Ben Glenn | 06/02/2001
(5 out of 5 stars)
"June and Stan started this album the same day she recorded four new songs for "Something Cool" to expand the album from a 10-incher to 12-incher. For this C.D. edition Capitol has used an alternate shot from the cover session and added tracks recorded for but not used on the original L.P. After this C.D. appeared nearly a half dozen more tracks were discovered and they have been issued as part of other June Christy C.D.s. Maybe one day everything can be gathered and this C.D. reissued complete. Stanley's declarative, almost pounding style as a pianist is contrasted here by Christy's impassioned vocals. On every song she is a master storyteller, persuasive jazz stylist and above all an intelligent interpreter of lyrics. This is such a literate piece of work, but one which is also totally engaging from start to finish. It has stood the test of time remarkably. I bought it when it came out and today it sounds just as fresh and venturesome as at the beginning. Stan and June adored each other as people and musicians; Stan was so very proud of Shirley Luster scoring a number one record in her first outing with the band and then going on to make many more hits but also become one of the tiptop jazz singers of all time (though she thought she basically was a pop singer with jazz flavorings...the truth being she could sing anything--and Capitol did give her almost everything imaginable to record as singles--and make it sound remarkable). In person, June was strikingly pretty--her photos never did her justice--and a totally engaging personality. In the'50s when most recording artists in interviews sounded addled she was always honest and incisive. As were all her fabulous records. It is so rewarding to witness her rediscovery by younger generations. Did you know she is one of Capitol's top-selling artists today, an artist whose entire catalogue is being released on C.D., after nearly three decades when "Something Cool" the L.P. was all you could get by her? I'm sure she would have found it all most pleasing and rewarding. As is this landmark collaboration."

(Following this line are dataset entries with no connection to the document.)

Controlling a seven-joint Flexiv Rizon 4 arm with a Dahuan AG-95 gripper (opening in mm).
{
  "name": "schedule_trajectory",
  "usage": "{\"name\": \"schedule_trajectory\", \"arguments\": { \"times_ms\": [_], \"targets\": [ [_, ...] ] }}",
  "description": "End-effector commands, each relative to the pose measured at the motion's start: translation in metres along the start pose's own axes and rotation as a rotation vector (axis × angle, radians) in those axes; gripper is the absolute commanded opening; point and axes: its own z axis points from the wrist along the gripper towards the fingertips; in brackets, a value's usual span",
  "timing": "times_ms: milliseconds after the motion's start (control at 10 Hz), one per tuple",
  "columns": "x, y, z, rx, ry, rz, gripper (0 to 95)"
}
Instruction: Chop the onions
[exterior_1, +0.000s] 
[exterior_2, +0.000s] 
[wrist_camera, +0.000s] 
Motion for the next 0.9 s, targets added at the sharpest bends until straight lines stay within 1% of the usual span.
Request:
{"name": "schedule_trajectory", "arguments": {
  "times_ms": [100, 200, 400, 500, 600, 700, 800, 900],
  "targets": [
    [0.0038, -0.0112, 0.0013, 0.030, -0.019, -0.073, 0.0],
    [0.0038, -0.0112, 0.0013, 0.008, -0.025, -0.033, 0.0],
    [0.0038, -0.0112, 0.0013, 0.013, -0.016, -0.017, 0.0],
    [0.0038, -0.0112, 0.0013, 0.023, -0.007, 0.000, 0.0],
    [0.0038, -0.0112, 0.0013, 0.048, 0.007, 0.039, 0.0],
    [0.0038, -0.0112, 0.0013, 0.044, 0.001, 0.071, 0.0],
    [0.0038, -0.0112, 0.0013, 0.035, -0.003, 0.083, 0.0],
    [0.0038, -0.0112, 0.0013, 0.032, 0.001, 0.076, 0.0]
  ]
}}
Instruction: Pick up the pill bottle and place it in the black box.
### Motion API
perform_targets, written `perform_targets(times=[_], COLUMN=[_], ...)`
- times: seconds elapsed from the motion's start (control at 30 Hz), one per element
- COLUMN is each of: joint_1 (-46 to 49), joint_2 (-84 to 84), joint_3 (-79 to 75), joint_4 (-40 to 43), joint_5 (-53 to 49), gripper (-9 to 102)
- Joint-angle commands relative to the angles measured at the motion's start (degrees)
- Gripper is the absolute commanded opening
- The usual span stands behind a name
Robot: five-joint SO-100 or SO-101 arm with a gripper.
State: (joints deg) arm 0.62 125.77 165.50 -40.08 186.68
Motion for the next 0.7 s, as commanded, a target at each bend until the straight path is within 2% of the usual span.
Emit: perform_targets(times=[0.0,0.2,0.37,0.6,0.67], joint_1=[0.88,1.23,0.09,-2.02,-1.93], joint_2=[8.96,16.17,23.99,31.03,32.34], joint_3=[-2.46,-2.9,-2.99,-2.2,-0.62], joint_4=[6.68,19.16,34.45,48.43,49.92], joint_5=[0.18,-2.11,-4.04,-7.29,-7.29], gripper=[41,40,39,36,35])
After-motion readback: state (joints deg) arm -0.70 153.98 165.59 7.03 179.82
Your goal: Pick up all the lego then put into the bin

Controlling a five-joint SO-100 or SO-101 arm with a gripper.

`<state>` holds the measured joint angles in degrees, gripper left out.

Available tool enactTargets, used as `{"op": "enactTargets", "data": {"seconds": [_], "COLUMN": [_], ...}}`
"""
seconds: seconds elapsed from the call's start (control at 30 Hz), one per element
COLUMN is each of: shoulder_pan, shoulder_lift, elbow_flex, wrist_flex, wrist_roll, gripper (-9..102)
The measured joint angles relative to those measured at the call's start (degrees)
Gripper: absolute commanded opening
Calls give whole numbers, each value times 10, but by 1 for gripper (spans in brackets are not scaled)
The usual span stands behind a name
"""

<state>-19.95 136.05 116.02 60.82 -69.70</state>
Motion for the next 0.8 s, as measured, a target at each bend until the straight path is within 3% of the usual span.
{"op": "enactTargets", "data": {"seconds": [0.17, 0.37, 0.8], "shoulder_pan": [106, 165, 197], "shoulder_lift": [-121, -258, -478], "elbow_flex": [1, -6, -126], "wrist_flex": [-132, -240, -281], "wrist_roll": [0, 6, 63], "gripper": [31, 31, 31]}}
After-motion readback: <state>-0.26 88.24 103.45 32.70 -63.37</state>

Cool Jazz's Greatest Female Vocalist with a Decent Pianist
Ben Glenn | 11/16/1998
(5 out of 5 stars)
"Well I looked for this record from 1972 until I finally bought a Japanese reissue in 1985 in Greenwich Village. I have approximately 30 other Christy albums and I live in the small midwestern city she was born in. So no surprise I like the lady. This particular collection has her singing with Stan Kenton playing the piano. The renditions are extremely etched. People always talk about Sinatra's phrasing (well, he was the best) but June really evokes heart and soul on these songs. Special place in the heart: Angel Eyes. Heartbreaker: Lonely Woman. A good place to start on Christy. Not as pop as "Something Cool," not as much fun as "The Misty Miss Christy. But Shirley Luster sure could croon. Classic jazz, even if she was a white girl."